▶ **Your instructions**:
Look for the line that has "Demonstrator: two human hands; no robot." in the material below; please repeat it and every line after it, exactly, up to and including the line that has "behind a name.", and nothing else.

=== Begin Enclosure ===

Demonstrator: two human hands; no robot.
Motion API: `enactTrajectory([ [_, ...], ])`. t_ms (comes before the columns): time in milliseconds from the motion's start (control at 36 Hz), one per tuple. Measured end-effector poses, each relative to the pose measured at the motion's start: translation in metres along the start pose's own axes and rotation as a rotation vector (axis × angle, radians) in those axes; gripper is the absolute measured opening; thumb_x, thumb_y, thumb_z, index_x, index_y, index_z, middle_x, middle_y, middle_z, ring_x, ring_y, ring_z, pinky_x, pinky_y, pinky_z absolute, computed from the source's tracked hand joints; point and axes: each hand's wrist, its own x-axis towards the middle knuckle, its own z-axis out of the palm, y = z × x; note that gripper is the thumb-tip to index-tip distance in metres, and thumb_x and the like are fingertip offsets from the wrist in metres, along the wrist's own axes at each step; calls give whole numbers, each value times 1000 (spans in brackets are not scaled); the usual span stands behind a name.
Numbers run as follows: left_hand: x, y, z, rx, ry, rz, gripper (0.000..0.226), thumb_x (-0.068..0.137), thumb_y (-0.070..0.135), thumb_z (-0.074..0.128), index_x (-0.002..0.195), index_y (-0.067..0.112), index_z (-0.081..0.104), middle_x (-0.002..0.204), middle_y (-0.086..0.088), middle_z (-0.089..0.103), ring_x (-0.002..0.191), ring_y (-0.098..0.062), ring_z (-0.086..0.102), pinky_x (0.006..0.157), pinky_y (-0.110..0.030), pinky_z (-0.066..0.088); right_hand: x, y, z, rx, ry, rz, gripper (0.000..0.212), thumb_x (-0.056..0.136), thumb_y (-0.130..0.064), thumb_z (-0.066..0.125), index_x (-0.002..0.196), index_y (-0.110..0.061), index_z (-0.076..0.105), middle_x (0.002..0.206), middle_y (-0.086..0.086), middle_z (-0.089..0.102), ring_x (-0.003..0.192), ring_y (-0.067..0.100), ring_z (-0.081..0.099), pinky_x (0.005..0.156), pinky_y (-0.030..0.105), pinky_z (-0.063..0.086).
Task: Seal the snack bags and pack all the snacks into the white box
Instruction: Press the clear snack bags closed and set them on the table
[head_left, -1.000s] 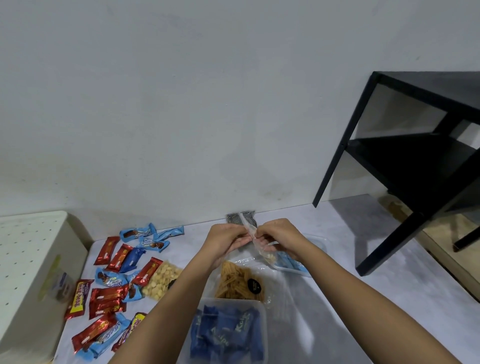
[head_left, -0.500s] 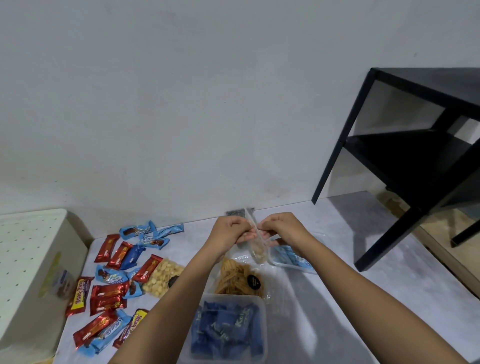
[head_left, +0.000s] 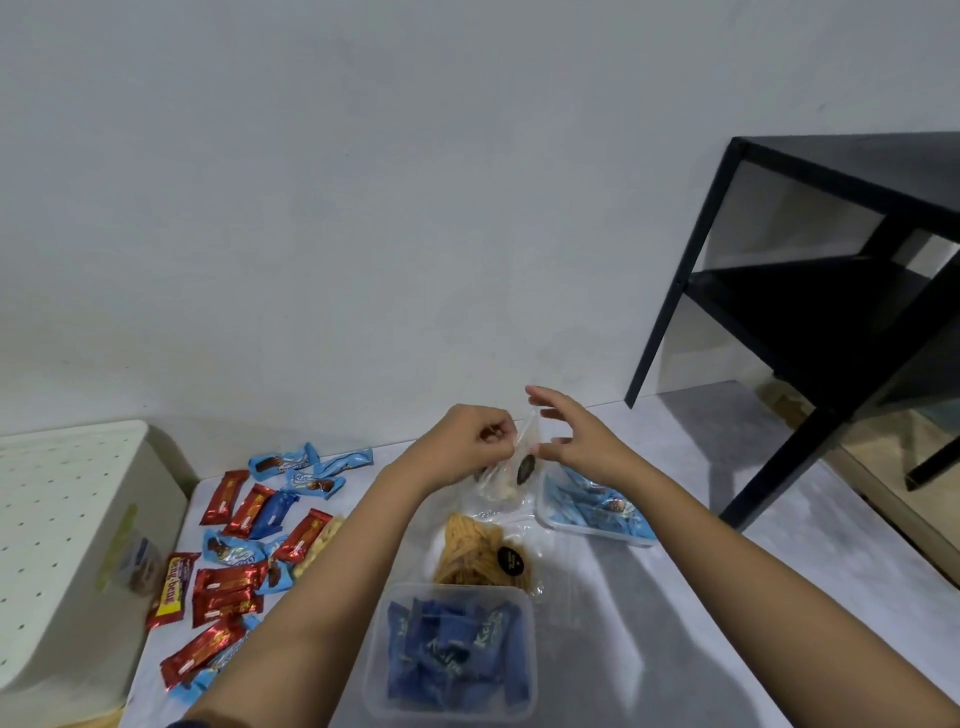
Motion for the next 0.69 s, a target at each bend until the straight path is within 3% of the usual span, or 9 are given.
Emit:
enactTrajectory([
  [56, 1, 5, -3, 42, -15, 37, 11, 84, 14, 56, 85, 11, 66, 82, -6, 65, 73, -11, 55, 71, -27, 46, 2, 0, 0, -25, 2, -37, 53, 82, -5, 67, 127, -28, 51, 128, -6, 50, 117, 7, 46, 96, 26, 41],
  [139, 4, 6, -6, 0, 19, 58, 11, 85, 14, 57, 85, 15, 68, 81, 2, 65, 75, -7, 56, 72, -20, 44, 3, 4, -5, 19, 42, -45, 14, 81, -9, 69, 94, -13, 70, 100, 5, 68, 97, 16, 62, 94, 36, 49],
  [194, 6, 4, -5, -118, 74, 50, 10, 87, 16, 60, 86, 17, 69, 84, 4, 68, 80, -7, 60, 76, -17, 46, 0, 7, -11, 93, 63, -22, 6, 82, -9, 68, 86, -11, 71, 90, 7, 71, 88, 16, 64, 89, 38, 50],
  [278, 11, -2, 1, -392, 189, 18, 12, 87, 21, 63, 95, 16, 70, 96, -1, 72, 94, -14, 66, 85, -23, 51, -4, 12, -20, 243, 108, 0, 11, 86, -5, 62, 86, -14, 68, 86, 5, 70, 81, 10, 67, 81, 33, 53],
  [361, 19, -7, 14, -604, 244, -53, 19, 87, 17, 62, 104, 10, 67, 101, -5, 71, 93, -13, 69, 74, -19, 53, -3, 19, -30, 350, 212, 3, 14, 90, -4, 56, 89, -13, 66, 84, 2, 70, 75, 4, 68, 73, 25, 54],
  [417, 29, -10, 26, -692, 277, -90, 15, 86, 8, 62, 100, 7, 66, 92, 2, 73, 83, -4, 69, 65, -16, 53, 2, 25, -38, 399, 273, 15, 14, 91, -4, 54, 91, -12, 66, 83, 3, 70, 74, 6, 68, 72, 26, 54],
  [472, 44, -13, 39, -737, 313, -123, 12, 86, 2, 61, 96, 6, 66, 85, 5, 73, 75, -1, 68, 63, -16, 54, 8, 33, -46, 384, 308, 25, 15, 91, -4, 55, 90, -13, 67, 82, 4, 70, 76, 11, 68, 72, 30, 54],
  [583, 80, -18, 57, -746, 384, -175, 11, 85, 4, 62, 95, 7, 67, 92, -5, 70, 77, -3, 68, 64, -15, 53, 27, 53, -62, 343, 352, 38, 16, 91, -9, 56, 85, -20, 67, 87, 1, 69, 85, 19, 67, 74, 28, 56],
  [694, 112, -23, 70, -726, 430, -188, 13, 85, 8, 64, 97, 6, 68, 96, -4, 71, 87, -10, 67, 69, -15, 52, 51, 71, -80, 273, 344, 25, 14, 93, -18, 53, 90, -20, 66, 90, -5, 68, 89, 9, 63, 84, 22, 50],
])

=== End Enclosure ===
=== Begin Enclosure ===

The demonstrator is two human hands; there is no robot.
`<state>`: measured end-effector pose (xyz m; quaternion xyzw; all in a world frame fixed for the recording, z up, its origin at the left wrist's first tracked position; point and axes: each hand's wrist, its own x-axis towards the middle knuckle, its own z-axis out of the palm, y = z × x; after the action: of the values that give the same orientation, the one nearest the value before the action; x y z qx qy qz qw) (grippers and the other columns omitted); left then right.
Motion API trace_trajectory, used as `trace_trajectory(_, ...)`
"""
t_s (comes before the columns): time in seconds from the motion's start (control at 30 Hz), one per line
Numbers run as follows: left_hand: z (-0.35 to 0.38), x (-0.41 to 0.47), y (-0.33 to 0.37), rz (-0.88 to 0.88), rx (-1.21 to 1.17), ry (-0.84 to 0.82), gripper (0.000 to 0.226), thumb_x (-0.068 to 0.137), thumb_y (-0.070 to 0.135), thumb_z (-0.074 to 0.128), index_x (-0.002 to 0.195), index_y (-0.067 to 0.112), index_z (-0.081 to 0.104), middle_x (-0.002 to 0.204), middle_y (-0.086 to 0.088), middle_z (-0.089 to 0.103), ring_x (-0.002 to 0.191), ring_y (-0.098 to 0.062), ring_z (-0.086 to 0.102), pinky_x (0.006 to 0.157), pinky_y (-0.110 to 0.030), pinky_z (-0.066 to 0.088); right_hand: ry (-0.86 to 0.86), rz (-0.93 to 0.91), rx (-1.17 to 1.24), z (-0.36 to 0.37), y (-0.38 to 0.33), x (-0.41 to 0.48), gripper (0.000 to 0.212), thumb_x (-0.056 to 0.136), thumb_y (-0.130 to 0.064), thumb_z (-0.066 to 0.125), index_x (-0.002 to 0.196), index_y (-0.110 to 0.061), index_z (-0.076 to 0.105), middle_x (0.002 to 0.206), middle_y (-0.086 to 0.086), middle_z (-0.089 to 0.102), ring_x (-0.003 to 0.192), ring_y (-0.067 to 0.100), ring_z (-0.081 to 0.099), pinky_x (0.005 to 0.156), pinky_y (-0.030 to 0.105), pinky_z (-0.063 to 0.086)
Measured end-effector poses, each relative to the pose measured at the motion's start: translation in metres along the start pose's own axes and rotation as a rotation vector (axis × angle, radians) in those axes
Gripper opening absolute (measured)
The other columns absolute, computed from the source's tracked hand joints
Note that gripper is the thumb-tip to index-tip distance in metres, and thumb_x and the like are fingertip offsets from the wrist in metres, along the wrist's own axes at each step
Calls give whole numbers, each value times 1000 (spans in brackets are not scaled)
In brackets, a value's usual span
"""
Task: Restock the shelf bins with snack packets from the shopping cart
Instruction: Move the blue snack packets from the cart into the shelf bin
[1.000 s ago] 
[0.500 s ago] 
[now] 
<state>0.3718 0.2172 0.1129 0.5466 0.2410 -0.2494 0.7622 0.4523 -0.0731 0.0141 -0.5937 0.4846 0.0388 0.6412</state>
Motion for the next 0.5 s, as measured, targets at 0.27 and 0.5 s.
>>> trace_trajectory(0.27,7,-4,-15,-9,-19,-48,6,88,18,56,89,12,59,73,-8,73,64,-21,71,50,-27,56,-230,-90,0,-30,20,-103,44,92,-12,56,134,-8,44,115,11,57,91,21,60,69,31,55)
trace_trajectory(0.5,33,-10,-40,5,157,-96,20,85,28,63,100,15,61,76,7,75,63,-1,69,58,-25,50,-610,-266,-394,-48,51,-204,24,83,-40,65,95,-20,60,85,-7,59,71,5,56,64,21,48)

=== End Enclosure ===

▶ **Response**:
Demonstrator: two human hands; no robot.
Motion API: `enactTrajectory([ [_, ...], ])`. t_ms (comes before the columns): time in milliseconds from the motion's start (control at 36 Hz), one per tuple. Measured end-effector poses, each relative to the pose measured at the motion's start: translation in metres along the start pose's own axes and rotation as a rotation vector (axis × angle, radians) in those axes; gripper is the absolute measured opening; thumb_x, thumb_y, thumb_z, index_x, index_y, index_z, middle_x, middle_y, middle_z, ring_x, ring_y, ring_z, pinky_x, pinky_y, pinky_z absolute, computed from the source's tracked hand joints; point and axes: each hand's wrist, its own x-axis towards the middle knuckle, its own z-axis out of the palm, y = z × x; note that gripper is the thumb-tip to index-tip distance in metres, and thumb_x and the like are fingertip offsets from the wrist in metres, along the wrist's own axes at each step; calls give whole numbers, each value times 1000 (spans in brackets are not scaled); the usual span stands behind a name.

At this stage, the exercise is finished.